Fig 1 shows a typical configuration of a large HRSG with a duct burner. In HRSGs with duct burners, maximum tube metal temperatures in Module 2 occur when duct firing. An increase in the operating metal temperature of 15 to 20 deg F can reduce equipment life by half in some instances.

The overwhelming majority of superheater and reheater overheating failures seen to date by HRST engineers have been downstream of duct burners (Fig 2). Poor exhaust-gas and/or fuel-gas flow distribution at the duct burner can lead to local areas that are fuel-rich, resulting in long flames and local overheating in the downstream tube bundles.

Here are two scenarios:

Uniform fuel-gas flow distribution, non-uniform exhaust-gas flow distribution.

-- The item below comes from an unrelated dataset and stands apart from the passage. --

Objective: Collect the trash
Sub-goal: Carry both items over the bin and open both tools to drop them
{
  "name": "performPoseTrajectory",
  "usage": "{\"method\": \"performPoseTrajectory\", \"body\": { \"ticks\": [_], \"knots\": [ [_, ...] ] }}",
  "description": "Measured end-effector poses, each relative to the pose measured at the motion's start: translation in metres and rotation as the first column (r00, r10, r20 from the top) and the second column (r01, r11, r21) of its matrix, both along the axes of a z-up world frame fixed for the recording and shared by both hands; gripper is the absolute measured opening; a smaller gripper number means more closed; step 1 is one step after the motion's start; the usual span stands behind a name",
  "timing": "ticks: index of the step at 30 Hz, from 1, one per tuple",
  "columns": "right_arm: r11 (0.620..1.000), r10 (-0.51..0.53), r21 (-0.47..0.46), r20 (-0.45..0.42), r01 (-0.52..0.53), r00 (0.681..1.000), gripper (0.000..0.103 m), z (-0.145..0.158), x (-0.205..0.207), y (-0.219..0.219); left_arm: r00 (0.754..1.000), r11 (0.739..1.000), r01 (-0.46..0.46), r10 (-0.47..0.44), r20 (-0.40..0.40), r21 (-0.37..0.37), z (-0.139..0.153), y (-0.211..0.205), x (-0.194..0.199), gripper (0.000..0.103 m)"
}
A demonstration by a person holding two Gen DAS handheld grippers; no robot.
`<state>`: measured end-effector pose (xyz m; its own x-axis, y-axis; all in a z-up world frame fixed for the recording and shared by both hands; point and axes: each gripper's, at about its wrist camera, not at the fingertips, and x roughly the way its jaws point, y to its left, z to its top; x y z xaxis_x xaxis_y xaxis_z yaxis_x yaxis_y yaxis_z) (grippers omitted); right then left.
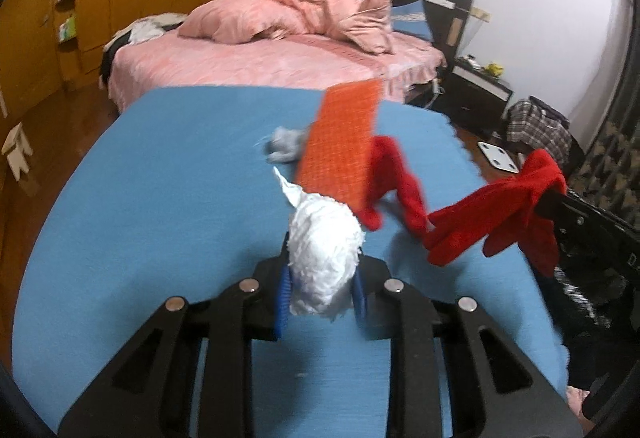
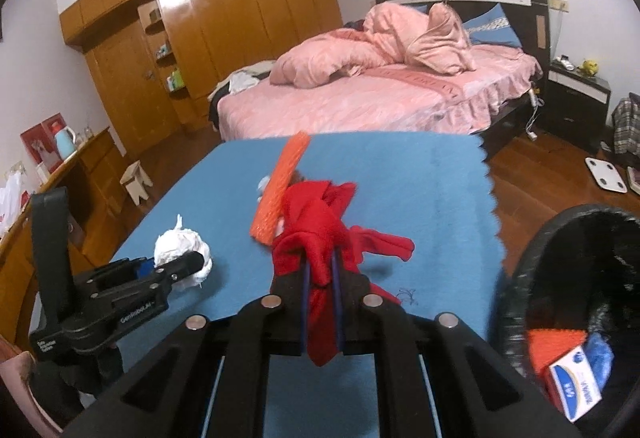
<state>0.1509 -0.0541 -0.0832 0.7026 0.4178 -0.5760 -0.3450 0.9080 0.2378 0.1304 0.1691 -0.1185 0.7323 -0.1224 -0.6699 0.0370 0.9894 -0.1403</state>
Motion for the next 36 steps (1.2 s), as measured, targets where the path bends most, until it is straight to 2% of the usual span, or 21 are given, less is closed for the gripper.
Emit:
{"method": "performPoseTrajectory", "body": {
  "ticks": [8, 15, 25, 31, 36],
  "knots": [
    [0.996, -0.085, 0.011, 0.039, 0.084, 0.996, 0.01, 0.02, -0.01, -0.05, 0.995, 0.995, 0.093, -0.092, 0.032, -0.021, 0.023, -0.052, 0.002, 0.024],
    [0.981, -0.193, 0.009, 0.074, 0.193, 0.978, 0.01, 0.033, -0.017, -0.101, 0.98, 0.981, 0.191, -0.19, 0.063, -0.021, 0.036, -0.103, 0.005, 0.024],
    [0.935, -0.351, -0.014, 0.096, 0.354, 0.931, 0.01, 0.039, -0.037, -0.185, 0.932, 0.935, 0.353, -0.348, 0.103, -0.037, 0.047, -0.196, 0.014, 0.024],
    [0.903, -0.426, -0.026, 0.091, 0.43, 0.9, 0.01, 0.034, -0.047, -0.226, 0.898, 0.899, 0.434, -0.428, 0.097, -0.051, 0.038, -0.249, 0.019, 0.024],
    [0.873, -0.483, -0.038, 0.079, 0.486, 0.872, 0.01, 0.026, -0.055, -0.255, 0.879, 0.88, 0.473, -0.467, 0.092, -0.053, 0.03, -0.28, 0.02, 0.024]
  ]
}}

Turbine exhaust gas (TEG) is the “air” source for an HRSG duct burner. If the fuel gas is distributed uniformly throughout the burner elements, but the exhaust gas flow is non-uniform, then the areas with higher-than-average exhaust-gas velocities will have a high air/fuel ratio, and areas with lower-than-average exhaust-gas velocities will have a low air/fuel ratio. A low air/fuel ratio means fuel-rich. Thus, areas with lower-than-average TEG velocities will be fuel-rich and have longer-than-average flames.

Non-uniform fuel-gas distribution, uniform TEG flow distribution.

This is straightforward. If there’s uniform distribution of TEG flow to the duct burner, then the areas that receive higher-than-average fuel flow will be fuel rich, comparatively, and will have longer flames.

In reality, of course, neither the fuel flow nor the TEG flow to a duct burner is perfectly uniform. Still, it helps to think of the two effects separately.

TEG velocity profile. Turbine exhaust enters the HRSG at high velocity, at a low elevation. The momentum of TEG flow entering the HRSG causes its velocity to be higher at the bottom of the duct burner and lower at the top. This can be corrected by installing a flow-distribution device—such as a perforated plate.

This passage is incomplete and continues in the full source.